Church leadership can be one of the most rewarding experiences, but also a roller coaster of emotions.
It’s a series of highs and lows that may be so extreme that some leaders feel like giving up ministry completely. Believe or not, it doesn’t have to be this way.
While you’ll still have good and bad days, it’s time to step off the roller coaster and find more balance in your life.
Understand Why It’s Emotional
You can’t really deal with the emotional roller coaster of church leadership unless you first understand what makes it so emotional. All you may know is how you feel, but not the why behind it. Church leaders are in a unique position. Those who are closest to them not only share the same beliefs, but look up to you for guidance. You’re not just a spouse, parent or friend. You’re also a spiritual leader.
When issues arise in the circle of friendship, family, community and leadership, emotions start to run high. Maybe you’re arguing with your spouse over finances or your closest friends are questioning your ministry choices. It’s easy to start taking everything personally and it’s impossible to separate your home and work life in this field. In a nutshell, the lines are constantly blurred and you never have a chance to breathe and calm your emotions.
Expand Your Circle Of Friends
You might have hundreds of friends, but think about how they tie back to your life. Odds are, they’re church members, fellow church leaders in your community or own church and relatives. They all have strong relationships with you, but you’re also their leader.
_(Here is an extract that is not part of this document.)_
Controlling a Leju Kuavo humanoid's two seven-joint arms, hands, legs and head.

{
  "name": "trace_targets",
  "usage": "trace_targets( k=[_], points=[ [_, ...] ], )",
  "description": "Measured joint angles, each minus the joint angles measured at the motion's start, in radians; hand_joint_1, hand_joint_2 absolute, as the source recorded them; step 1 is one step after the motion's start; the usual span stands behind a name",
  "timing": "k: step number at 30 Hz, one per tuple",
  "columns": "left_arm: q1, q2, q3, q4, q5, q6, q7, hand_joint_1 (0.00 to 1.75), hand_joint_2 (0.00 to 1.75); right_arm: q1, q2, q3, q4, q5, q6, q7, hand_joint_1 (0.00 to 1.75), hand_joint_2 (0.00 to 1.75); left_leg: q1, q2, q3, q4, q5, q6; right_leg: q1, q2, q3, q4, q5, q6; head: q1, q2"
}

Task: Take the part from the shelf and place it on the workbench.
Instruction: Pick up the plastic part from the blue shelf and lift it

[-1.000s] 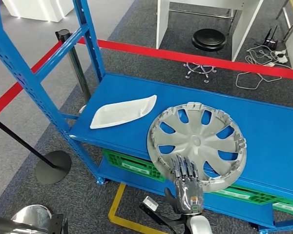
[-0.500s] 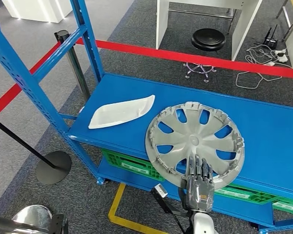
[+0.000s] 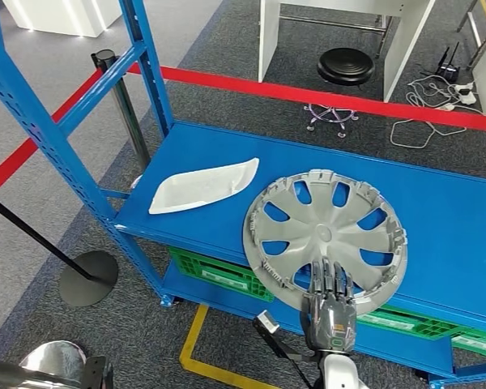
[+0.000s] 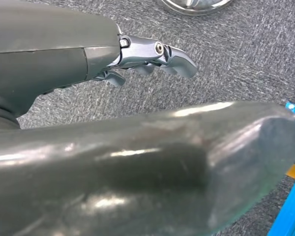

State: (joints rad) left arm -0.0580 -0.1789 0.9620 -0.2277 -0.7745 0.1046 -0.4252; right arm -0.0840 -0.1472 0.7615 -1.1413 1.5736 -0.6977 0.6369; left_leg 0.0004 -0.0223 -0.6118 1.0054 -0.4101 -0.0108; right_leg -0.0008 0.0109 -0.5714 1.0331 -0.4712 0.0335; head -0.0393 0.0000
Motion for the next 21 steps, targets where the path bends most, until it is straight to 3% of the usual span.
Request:
trace_targets(
  k=[21],
  points=[
    [0.000, -0.005, 0.005, 0.000, -0.007, -0.001, -0.004, 0.00, 0.00, -0.039, -0.049, 0.043, -0.008, 0.000, 0.000, 0.002, 1.75, 1.75, 0.000, 0.000, 0.000, 0.000, 0.000, 0.000, 0.000, 0.000, 0.000, 0.000, 0.000, 0.000, 0.000, 0.000]
  ],
)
Think about it as the only people you ever talk to you are your co-workers. That’s not always a good thing.
Take some time to expand your circle of friends to people outside of your church and community. Go to a Christian conference (we covered a list of annual conferences to get you started) or reconnect with friends from high school and college who’ve moved away. Just having someone serving as the friend who’s not immediately involved in whatever’s making you emotional will help.
Never Go To Bed Angry
Everybody’s heard the phrase “never go to bed angry.” The same applies to church leadership. If you go to be emotionally drained or plan tomorrow or the following week based on your current negative emotional state, you’ll regret it. Take some time before you go to bed to calm yourself. Try meditation apps to get you out of your own head and let the stress go.
After all, how many people have you seen fall asleep on a roller coaster? If your emotions feel this way, you won’t sleep either. Give yourself some serious relaxation time before bed to help you start fresh.
Take Your Own Spiritual Time
This might sound crazy since your entire life is about ministry. However, how much of it is about you? You help guide others, but what about yourself? Church leadership doesn’t mean you can’t take time out specifically for your own spiritual needs. Set aside time to read your Bible and find devotionals targeted to Christian leaders.
As an added bonus, taking this time helps refocus your mind while calming your emotions. Use what you’ve learned or thought about as inspiration for your next sermon or blog post. Odds are, if you’re struggling with something, so is someone else.
Seek Out Counseling
Sometimes the emotional roller coaster gets so bad that you need professional help. If you start to feel angry all the time or depressed, seek out a counselor who specializes in Christian counseling. They better understand your struggles and give you someone to vent out all your frustrations while helping you find ways to overcome the emotional roller coaster ride.
Spend Quality Time Outside Of Ministry
It’s not a sin to take some time away from ministry activities for an hour or two. Church leadership often feels like a 24/7 job, but if you don’t take care of yourself first, you can’t take care of others. Start a new hobby or pick up one you left behind. Devote time daily or multiple times per week to your hobby. Just taking this small break is often enough to help you find more balance in your life and emotions.
Create Or Join A Christian Leaders Group
Since church leadership is such a unique calling, talking with other Christian leaders (outside of your normal group) helps. Look for groups on Facebook where other church leaders come to discuss their emotions and struggles. They also share their achievements. Sometimes knowing you’re not alone makes you feel better. Think of it as a church leadership support group.